On boys’ names, we had narrowed it down to thirty. My favourite was George, but because her favourite was Albert, which is French and makes me think of pierced foreskins, I had to agree that we would cancel out favourites. Next was my Kit (after the car in Knight Rider, thereby guaranteeing my unborn child a life of success and coolness of which I could only ever have dreamed), knocked out by her Finbar.
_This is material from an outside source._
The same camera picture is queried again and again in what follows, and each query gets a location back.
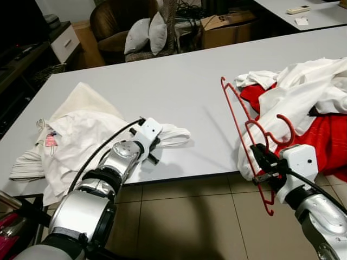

Neo and Ralph went the same way, but for a long time we found common ground on Elijah.
‘Elijah,’ I had announced proudly to Johnson in the pub. ‘Elijah Walker.’
He’d looked at me coldly, looked at his pint forlornly and said, ‘Poor kid. Poor, poor kid, with his poncey parents and his ridiculous name that will follow him through life ruining any chance he ever had of not being judged. Another pint?’
That left us with deadlock, so we decided to put t
he whole terrible matter on hold until nearer the time. And then we got nearer the time and were no closer to resolution. Then the time came and went. And now we are the proud owners of an unnamed child and the grandparents are appalled.
Back in the ward, Isabel is sleeping. So is Bump. Ahhh, they are so sweet. Look at him with his little head. His tiny little head. Is it too little? It looks very small. So do his arms. His arms are too short. Oh, God, a short-armed son. Didn’t Hitler go off the rails because of his short arms? I can’t remember. I’m so tired.
‘Darling, you’re hurting my stomach.’
‘What? Who? How? Oh, God. I’m sorry.’ I had nodded off on the chair and slumped forward on to the recently dissected stomach of my wife. ‘I’m so, so, so, so, so sorry. Are you okay? Should I get the doctor? Shall I press that emergency button?’
‘It’s fine. I’m fine. Look at your beautiful son’.
And there he is, looking straight at me. Possibly. Hard to tell, though. He has a glazed expression. He looks a bit dopey. Oh, God, is he simple? Will he still be living with us when he is forty, in an anorak, untouched by women, untroubled by a career, enthused by nothing but trains and their sequential numbering system. Oh, God.
He hiccups and there is a flicker of alertness. No, it’s fine. Everything is fine. And we are all alive. ‘I love you, darling. Happy new year.’
‘Darling? Darling? DARLING!’
‘What? What happened?’
‘You fell on my stomach again.’
‘Oh, God. I’m so, so, so, so—’
‘Why don’t you go home, have a rest, get the bag of things I told you not to forget last night and come back? Bump and I will be fine.’